Christo, Jean Dubuffet, Conrad Marca-Relli, Georges Noël, Léon Zack, Antoni Tàpies, Simon Hantaï

Materiality

Impressed by the effect of Fautrier’s work, Jean Dubuffet invented his own pictorial language, based on cheap materials that gave life to sculptures made of clinker such as Savonarole and landscapes made with dead leaves. Antoni Tàpies combined oil with sand and marble dust to add body to his work, which he then scratched, cut or lacerated to create a “poetics of matter”.

The Frenchman Georges Noël shared an interest in sand with his matterist colleagues, combining it with glue and pigments to create unique material effects. On this coarse, grainy surface, which he worked to make it more or less smooth and regular, he added his own vocabulary of primitive symbols. Despite the rough shaping of his “squashed, torn or beaten matter paintings”, Léon Zack did not give up on oil paint, which he worked in a new way. “This stirred, kneaded, flagellated material, spread with a knife or a cloth, roughly ripped or stroked by a brush […]” lay at the heart of his research.

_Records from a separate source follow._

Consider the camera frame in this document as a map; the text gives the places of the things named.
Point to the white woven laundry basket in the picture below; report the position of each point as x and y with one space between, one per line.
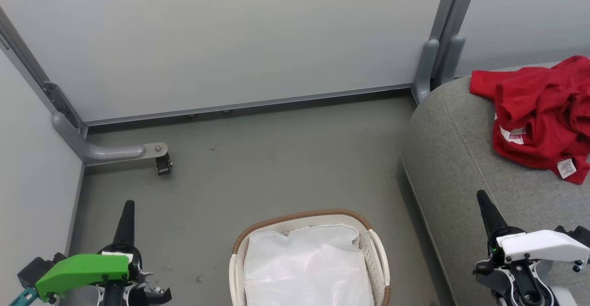
299 216

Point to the grey partition post with feet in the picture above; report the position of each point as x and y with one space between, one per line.
442 43

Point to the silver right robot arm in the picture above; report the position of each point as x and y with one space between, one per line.
564 299

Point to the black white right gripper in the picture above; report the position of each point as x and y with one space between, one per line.
539 246

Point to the grey partition post with bracket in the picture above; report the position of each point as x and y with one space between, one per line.
27 57

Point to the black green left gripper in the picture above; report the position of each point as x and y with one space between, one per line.
83 269

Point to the black caster wheel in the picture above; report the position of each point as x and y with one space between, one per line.
163 164

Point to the grey fabric sofa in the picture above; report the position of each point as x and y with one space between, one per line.
451 158

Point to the white cloth basket liner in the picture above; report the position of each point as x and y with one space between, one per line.
304 269

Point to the red jersey with number print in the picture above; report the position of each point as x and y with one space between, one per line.
530 87

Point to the grey partition bottom rail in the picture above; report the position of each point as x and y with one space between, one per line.
249 105

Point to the grey partition foot bar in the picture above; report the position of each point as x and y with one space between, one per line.
110 151

When he first began wrapping objects, Christo was still interested in the materiality of paint, creating mixtures of oil, chalk, pigments and soil at the end of the 1950s, in parallel with the development of his Surfaces d’empaquetage and his Cratères. From these earthy textures emerge dream-like landscapes, similar to those of Dubuffet. Arman, who signed the manifesto of the New Realists in October 1960, before Christo joined sometime later, also still produced abstract works that play more on the projection of matter than his large works on paper mounted on canvas created a little earlier, which retain traces of the object.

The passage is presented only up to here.